Instructions to follow: Copy out all the records exactly.

++++ Dataset excerpts ++++

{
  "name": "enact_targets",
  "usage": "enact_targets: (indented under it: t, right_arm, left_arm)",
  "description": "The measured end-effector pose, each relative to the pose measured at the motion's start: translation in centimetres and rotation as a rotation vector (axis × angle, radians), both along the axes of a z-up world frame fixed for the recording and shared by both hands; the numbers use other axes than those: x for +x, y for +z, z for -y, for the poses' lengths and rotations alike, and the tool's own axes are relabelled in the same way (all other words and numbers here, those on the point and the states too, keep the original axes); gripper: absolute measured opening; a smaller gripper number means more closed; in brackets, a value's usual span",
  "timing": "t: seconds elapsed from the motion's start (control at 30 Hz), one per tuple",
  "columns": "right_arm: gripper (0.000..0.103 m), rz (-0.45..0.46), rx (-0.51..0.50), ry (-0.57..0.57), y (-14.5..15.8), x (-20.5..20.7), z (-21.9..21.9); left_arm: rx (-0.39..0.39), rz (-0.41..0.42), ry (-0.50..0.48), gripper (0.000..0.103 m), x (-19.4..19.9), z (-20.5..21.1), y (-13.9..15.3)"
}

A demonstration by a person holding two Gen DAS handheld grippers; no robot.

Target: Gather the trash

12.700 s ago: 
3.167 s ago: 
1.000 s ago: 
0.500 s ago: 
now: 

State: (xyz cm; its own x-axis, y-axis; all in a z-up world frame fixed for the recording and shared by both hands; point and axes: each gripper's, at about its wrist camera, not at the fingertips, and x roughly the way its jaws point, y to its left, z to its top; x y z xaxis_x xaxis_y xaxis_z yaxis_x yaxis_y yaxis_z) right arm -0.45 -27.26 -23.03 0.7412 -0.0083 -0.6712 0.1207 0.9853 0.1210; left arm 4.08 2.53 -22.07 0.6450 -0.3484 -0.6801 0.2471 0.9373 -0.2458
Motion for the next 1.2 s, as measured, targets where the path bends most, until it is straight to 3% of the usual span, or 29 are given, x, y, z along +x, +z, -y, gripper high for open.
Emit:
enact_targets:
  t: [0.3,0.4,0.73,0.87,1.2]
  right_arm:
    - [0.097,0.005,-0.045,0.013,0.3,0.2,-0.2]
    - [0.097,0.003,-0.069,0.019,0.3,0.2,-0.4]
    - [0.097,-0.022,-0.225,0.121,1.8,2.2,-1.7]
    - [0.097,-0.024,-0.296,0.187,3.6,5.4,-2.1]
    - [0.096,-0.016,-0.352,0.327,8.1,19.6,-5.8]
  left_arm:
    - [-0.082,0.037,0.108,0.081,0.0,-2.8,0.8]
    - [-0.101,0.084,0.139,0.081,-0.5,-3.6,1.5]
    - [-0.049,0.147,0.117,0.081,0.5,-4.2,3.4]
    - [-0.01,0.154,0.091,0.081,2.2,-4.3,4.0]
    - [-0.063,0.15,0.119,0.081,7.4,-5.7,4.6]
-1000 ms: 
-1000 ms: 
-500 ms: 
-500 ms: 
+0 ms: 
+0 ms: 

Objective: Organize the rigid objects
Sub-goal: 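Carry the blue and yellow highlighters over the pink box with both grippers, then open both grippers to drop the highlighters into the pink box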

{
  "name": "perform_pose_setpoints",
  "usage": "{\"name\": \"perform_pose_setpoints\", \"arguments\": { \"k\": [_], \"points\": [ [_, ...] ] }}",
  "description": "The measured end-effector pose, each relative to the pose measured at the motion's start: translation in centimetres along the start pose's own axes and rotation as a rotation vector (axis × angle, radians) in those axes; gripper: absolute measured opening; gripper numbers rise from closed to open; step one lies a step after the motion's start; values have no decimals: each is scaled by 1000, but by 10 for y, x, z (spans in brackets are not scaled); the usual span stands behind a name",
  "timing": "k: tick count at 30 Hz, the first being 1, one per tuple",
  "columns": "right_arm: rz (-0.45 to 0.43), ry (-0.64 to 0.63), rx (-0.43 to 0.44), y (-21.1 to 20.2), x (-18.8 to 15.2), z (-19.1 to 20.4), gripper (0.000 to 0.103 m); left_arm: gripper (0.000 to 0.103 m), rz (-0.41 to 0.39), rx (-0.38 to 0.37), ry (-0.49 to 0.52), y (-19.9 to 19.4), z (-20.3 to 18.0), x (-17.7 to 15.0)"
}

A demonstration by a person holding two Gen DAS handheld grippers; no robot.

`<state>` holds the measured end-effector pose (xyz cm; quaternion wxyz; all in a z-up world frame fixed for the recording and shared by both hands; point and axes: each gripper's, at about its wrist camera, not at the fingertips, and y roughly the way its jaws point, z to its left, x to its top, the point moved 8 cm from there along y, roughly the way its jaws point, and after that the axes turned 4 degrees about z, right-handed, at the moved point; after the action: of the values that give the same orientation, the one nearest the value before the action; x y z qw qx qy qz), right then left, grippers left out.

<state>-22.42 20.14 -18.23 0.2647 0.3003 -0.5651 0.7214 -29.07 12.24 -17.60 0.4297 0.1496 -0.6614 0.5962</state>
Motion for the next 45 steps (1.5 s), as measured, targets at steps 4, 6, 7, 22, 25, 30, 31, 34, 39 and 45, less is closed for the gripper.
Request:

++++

Written reply:
{
  "name": "enact_targets",
  "usage": "enact_targets: (indented under it: t, right_arm, left_arm)",
  "description": "The measured end-effector pose, each relative to the pose measured at the motion's start: translation in centimetres and rotation as a rotation vector (axis × angle, radians), both along the axes of a z-up world frame fixed for the recording and shared by both hands; the numbers use other axes than those: x for +x, y for +z, z for -y, for the poses' lengths and rotations alike, and the tool's own axes are relabelled in the same way (all other words and numbers here, those on the point and the states too, keep the original axes); gripper: absolute measured opening; a smaller gripper number means more closed; in brackets, a value's usual span",
  "timing": "t: seconds elapsed from the motion's start (control at 30 Hz), one per tuple",
  "columns": "right_arm: gripper (0.000..0.103 m), rz (-0.45..0.46), rx (-0.51..0.50), ry (-0.57..0.57), y (-14.5..15.8), x (-20.5..20.7), z (-21.9..21.9); left_arm: rx (-0.39..0.39), rz (-0.41..0.42), ry (-0.50..0.48), gripper (0.000..0.103 m), x (-19.4..19.9), z (-20.5..21.1), y (-13.9..15.3)"
}

A demonstration by a person holding two Gen DAS handheld grippers; no robot.

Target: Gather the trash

12.700 s ago: 
3.167 s ago: 
1.000 s ago: 
0.500 s ago: 
now: 

State: (xyz cm; its own x-axis, y-axis; all in a z-up world frame fixed for the recording and shared by both hands; point and axes: each gripper's, at about its wrist camera, not at the fingertips, and x roughly the way its jaws point, y to its left, z to its top; x y z xaxis_x xaxis_y xaxis_z yaxis_x yaxis_y yaxis_z) right arm -0.45 -27.26 -23.03 0.7412 -0.0083 -0.6712 0.1207 0.9853 0.1210; left arm 4.08 2.53 -22.07 0.6450 -0.3484 -0.6801 0.2471 0.9373 -0.2458
Motion for the next 1.2 s, as measured, targets where the path bends most, until it is straight to 3% of the usual span, or 29 are given, x, y, z along +x, +z, -y, gripper high for open.
Emit:
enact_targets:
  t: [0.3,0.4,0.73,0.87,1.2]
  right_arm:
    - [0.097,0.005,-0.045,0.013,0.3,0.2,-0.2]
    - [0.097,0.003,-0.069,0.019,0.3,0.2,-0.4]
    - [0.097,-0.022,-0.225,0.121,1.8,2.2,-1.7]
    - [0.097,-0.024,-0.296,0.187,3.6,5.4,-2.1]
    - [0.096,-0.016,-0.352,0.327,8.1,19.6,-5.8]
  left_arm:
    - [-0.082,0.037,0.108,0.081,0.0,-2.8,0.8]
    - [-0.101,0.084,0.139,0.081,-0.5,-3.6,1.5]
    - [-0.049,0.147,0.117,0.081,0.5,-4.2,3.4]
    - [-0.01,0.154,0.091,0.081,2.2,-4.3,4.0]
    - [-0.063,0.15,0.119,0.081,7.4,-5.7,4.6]
-1000 ms: 
-1000 ms: 
-500 ms: 
-500 ms: 
+0 ms: 
+0 ms: 

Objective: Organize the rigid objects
Sub-goal: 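Carry the blue and yellow highlighters over the pink box with both grippers, then open both grippers to drop the highlighters into the pink box
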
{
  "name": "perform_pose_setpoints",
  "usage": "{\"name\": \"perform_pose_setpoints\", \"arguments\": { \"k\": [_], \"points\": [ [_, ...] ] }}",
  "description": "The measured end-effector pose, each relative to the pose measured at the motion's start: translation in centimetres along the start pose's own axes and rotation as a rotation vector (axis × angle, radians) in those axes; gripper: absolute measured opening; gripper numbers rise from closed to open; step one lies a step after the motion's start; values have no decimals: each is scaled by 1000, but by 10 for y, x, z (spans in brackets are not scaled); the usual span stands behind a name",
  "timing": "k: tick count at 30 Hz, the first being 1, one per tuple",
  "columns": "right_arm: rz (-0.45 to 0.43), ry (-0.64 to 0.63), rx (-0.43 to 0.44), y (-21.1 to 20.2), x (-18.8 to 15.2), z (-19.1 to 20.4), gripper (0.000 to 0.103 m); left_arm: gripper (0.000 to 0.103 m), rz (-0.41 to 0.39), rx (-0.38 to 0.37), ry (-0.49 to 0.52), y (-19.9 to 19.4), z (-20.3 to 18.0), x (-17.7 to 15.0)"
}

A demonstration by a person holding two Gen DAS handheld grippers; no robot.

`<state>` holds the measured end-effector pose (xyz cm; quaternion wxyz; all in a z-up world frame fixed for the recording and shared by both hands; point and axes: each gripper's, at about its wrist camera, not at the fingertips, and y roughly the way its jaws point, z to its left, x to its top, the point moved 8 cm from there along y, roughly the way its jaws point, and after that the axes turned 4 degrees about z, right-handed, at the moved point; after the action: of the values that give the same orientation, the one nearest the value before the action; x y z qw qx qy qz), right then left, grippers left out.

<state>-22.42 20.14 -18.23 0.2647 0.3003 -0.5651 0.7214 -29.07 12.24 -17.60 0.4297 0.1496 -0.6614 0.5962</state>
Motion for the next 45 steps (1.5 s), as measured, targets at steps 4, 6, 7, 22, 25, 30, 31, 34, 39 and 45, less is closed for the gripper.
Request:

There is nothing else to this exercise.